As a young adult, Moore returned to his home state of New Jersey, and his family followed later. His family had deep roots there, an ancestor, Samuel Moore having held many offices in the early colony of East Jersey right after it had been settled in the 1660s.

In 1811, James Brown drove a team to take Moore, his wife and five children, from Elizabethtown, New Jersey, to the County of Norfolk, in Upper Canada. There were three other teams, and Brown reportedly led the van through the Grand River Swamp, the first team that ever went through after the brush was cleared away. The party reached Norfolk County in July.

Moore was farming in the township of Norwich until 1818, when he moved with James Brown to Yarmouth, then in the County of Middlesex, now Elgin. Brown later became the first mayor of Kincardine, Ontario. While living in Norwich, Elias assisted Peter Lossing to assemble details for Gourlay's Statistical Account of Upper Canada, which was published in 1822.

The Yarmouth Friends soon applied to the Norwich monthly meeting to be allowed to establish a preparatory meeting. On First Days, Friends met alternately at the houses of John Kipp and Moore. Similarly, the first temperance lecture in the Yarmouth district is said to have been given in Moore's home by David Burgess, a neighbour, and founder of the Methodist congregation at Union, Ontario. Moore was instrumental in building the first meeting house of the Yarmouth Friends, and sat on the committee charged with establishing a school in the community.

In 1834, Moore and Thomas Parke, a Wesleyan Methodist from London, won the two seats in the Middlesex riding for the Reformers in the 12th Parliament of Upper Canada. Moore was one of the first Quakers in the Canada to take a seat in an elected house of government. Before 1833, Quakers were not allowed to hold office because they would not swear the oath required by law from elected members before they could take their seats. In 1833, the British Parliament passed an act that also applied to the colonies and that accepted affirmations in lieu of oaths. Then living west of Sparta, Moore stood again as a Reform candidate in the crucial election of 1836, as did Parke. Both retained their seats, in the last Parliament of Upper Canada, but the Tories returned to power nevertheless.

Groups of radicals met in Sparta in September 1837, and prepared to assist a rebellion should one occur.
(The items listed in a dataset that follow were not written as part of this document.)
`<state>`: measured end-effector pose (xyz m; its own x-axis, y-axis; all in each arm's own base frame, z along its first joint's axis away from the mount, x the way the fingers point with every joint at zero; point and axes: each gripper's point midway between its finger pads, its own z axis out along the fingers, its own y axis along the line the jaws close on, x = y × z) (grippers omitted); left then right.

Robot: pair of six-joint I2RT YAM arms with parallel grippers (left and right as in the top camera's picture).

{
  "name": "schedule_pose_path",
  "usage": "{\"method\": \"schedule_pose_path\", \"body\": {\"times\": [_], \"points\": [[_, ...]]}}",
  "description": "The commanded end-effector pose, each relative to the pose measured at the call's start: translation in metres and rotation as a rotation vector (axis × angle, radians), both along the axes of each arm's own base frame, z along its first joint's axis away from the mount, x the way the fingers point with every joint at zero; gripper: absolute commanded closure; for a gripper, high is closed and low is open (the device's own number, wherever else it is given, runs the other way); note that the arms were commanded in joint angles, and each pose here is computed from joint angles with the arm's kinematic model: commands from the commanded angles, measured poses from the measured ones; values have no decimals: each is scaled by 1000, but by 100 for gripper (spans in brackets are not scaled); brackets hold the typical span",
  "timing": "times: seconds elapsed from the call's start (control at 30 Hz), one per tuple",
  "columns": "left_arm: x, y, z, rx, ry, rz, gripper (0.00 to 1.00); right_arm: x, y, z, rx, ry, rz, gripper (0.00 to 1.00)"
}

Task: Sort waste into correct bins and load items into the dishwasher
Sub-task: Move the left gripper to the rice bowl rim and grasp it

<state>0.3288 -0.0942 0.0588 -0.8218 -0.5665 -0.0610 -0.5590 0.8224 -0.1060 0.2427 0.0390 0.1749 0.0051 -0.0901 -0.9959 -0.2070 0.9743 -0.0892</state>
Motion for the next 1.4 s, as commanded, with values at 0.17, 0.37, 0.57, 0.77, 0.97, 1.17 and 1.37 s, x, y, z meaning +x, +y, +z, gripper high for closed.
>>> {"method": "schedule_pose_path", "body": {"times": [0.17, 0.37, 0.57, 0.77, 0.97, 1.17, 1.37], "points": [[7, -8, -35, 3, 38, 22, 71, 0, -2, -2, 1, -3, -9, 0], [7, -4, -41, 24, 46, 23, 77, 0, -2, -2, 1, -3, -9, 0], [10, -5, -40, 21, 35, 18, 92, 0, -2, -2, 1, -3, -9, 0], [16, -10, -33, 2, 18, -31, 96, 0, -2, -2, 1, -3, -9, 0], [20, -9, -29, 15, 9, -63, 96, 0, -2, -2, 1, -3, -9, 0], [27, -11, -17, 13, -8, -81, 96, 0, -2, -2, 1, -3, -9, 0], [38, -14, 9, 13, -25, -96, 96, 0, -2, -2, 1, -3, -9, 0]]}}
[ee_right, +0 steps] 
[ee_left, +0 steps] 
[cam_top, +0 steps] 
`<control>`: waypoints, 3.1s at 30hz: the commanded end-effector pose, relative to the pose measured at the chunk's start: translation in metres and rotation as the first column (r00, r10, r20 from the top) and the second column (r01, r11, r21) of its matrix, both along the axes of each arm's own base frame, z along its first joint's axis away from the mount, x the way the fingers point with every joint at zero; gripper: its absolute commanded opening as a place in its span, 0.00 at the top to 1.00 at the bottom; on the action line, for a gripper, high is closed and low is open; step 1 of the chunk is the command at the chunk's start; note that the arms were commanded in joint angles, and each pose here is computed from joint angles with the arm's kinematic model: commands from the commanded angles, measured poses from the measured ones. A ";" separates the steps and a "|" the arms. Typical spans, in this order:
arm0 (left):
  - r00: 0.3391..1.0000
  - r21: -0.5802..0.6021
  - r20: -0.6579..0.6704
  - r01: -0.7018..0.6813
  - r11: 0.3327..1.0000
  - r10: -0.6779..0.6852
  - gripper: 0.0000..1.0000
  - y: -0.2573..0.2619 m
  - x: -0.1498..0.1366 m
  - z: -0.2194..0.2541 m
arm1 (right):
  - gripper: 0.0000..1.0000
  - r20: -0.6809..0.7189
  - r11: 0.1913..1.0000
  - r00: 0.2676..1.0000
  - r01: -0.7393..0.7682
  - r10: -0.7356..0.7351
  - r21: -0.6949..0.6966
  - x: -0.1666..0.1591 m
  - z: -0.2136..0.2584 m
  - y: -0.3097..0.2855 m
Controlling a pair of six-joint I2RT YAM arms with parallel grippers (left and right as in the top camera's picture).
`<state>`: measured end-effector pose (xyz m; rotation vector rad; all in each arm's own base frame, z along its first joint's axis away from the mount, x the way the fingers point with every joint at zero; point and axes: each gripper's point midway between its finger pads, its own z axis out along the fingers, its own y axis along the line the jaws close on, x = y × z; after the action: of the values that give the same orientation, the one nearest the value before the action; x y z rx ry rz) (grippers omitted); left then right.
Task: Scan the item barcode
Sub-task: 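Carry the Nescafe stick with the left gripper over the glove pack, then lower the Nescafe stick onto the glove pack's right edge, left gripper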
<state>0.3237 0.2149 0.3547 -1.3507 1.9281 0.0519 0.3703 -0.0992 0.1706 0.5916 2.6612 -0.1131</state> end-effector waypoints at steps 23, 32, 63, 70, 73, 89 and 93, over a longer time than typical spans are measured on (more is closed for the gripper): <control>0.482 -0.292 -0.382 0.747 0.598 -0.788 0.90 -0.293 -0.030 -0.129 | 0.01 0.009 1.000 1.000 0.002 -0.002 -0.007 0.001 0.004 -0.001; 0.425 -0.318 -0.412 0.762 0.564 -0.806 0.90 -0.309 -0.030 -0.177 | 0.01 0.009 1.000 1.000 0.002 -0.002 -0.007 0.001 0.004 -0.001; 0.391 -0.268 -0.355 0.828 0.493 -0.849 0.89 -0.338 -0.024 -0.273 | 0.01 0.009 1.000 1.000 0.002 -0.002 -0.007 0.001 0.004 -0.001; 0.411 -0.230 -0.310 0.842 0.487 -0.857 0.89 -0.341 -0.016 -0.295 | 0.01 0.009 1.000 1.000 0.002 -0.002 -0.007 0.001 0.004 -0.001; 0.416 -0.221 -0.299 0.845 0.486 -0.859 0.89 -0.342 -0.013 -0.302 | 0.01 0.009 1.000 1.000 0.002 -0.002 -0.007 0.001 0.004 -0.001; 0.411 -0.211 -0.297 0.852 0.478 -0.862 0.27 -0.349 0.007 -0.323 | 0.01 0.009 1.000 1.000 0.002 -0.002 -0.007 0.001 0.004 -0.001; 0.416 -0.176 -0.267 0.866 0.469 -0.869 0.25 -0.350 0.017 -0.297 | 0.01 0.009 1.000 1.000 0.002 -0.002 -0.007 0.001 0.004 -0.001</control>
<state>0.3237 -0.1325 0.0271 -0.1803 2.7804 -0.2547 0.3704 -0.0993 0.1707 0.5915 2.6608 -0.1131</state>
Some 50 men left Yarmouth to assist the western rebels who were gathered at the village of Scotland in present-day Brant County. But the rebellion miscarried when the rebels disbanded and fled. Many were arrested and rewards were offered for the capture of their leader Dr. Charles Duncombe, plus David Anderson, Joshua Doan and others. Some of the suspects from the Sparta area, George Lawton, Dr. John T. Wilson, Joshua and Joel Doan, escaped to the United States. Joshua Doan was captured after engaging in a foolhardy attack against the village of Windsor in December 1838. Along with other exiles captured in the raid, Doan was tried, found guilty, and hanged. A memorial plaque at the edge of the Friends' Cemetery on the west of Sparta village recalls Doan's fate. Moore was also arrested for treason but, as the witness absconded, he was not tried. His brothers, John and Enoch, were retained in jail and convicted of treason. One of Elias' nephews died in captivity. (See John Moore House and Enoch Moore (Loyalist turned rebel)).

Around this same time, Elias's younger brother, Lindley Murray Moore was founding an Anti-Slavery Society in Rochester, N.Y..

Moore continued to serve in the 13th Parliament of Upper Canada until it was prorogued in February, 1840. His seat-mate, Thomas Parke, was elected to the new Legislative Assembly of the Province of Canada in 1841. "His party came into power and Mr. Parke was appointed Surveyor-General." He became embroiled in a debate over patronage and was forced to run as an independent in the next election in which he could only gather 46 votes out of a total of 2039. He did manage to split the Liberal vote, and the Conservative candidate, Edward Ermatinger, won the seat.

Up until his death, Moore served as clergy reserve inspector, helping to implement one of the post-rebellion recommendations of Lord Durham, that land set aside for the Church of England be sold off, as no other denomination had been granted land. The abuse, by the Family Compact, of clergy reserves and the income from them had been one of the sorest points for inciting the rebellions.

Moore's granddaughter, Isabella Sprague, married Thomas Scatcherd, who sat in the Province of Canada Legislative Assembly for West Middlesex, beginning in 1861.